Stock Watch: Great to be Spieth; Rough time for Davis

RSS

Each week on GolfChannel.com, we’ll examine which players’ stocks and trends are rising and falling in the world of golf.

RISING

Jordan Spieth (+10%): He won with flawless golf at Augusta, and now ugly golf at Chambers Bay. The strength of his game is that he has no weaknesses.

Grand Slam talk (+8%): As if a return to St. Andrews wasn’t exciting enough – Rory’s defense, Watson’s farewell, the Home of Golf for goodness’ sake – we now have the possibility (likelihood?) of Spieth nailing down the year’s first three majors. Whoa. 

Jason Day (+6%): They won’t make a movie out of his gutsy week at the Open, but to finish in the top 10 at the toughest major, on one of the most grueling walks of the year (eight miles, 195 feet of elevation change), with those symptoms, was a remarkable feat.

King Louie (+5%): Would he have won in a rout if he weren’t paired with Tiger? Only half kidding, because that sweet swing was grooved at Chambers. Just in time for his St. Andrews Open defense.

Michael Greller (+4%): Spieth’s caddie was so popular at Chambers Bay, he purposely kept his head down to avoid getting distracted by all of the reminders from his past, including his former students and principal. A well-deserved, full-circle journey for one of the game’s good dudes.

Steve Williams (+3%): OK, so Chambers’ greens didn’t reward the best putters, but surely it’s not just a coincidence that Adam Scott challenged for a major with Stevie back on the bag. He’ll be a force the rest of the year.


FALLING

Branden Grace (-1%): One of golf’s most underrated talents missed only two fairways Sunday, but his foul ball on 16 was one of the worst shots of the week – at least 50 yards right of where he was aiming.

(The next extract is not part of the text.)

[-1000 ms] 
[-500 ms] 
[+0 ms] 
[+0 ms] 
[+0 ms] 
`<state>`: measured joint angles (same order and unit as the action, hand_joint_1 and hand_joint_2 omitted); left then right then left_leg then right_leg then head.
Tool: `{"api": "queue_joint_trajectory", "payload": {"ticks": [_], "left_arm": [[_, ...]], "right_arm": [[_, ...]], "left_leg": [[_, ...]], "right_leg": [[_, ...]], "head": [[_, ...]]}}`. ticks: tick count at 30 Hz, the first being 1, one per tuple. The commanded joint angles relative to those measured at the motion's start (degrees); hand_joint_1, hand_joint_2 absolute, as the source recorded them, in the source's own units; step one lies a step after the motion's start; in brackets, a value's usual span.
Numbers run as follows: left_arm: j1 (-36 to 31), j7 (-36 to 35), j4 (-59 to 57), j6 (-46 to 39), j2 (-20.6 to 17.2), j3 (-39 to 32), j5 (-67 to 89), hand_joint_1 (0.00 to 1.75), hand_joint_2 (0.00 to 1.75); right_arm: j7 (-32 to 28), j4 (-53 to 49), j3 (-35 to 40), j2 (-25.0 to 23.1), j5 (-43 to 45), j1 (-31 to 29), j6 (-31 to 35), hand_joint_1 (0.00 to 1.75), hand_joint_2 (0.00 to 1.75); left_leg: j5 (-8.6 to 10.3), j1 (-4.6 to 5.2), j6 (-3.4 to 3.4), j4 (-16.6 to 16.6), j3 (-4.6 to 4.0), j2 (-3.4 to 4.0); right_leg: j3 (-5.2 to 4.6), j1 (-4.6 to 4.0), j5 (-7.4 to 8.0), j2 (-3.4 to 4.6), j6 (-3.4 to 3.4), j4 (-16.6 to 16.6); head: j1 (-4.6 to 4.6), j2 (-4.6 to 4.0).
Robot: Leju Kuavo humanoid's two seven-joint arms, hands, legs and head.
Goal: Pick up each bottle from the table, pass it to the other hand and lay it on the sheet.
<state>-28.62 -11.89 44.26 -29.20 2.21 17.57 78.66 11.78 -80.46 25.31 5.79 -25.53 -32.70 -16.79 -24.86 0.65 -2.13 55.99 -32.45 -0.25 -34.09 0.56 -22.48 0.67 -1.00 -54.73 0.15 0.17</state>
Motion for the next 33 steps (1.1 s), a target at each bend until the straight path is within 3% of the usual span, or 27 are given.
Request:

DJ (-3%): Gotta feel for Johnson, who had almost no chance to hole that lightning-fast eagle putt. He is the sport’s Teflon man, but this close call will hurt even more than his other near-misses.

Phil’s Grand Slam hopes (-4%): Chambers was his last best chance to win that elusive Open, and he got his annual flirtation out of the way on Thursday. As he gets more crooked off the tee, his only other reasonable opportunity is Erin Hills in 2017. He’ll be 47. 

Tiger (-5%): Another start, another worst-ever performance. Maybe he’s done. Maybe he’s not. But his fall from grace has been so dramatic, how incredible would it be if he were to once again come back and win?

Chambers Bay (-6%): The course is spectacular visually and a blast to play under normal conditions, but it proved to be seriously flawed for an Open: the USGA wasn’t as forthcoming about the quality of the greens as it should have been, and the spectator experience was one of the worst this scribe has ever witnessed. Rare is the Open one-off, but many obstacles remain before another major comes back to University Place. 

Mike Davis (-8%): Though he should be applauded for dialing up a lively Sunday setup, it’s clear now that he plays too prominent of a role at the year’s second major. With so much pent-up frustration with the USGA – the past failures, the anchor ban, the pre-Chambers bluster – this was a make-or-break Open for Davis and Co. He seemed to lose many players’ trust, perhaps for good.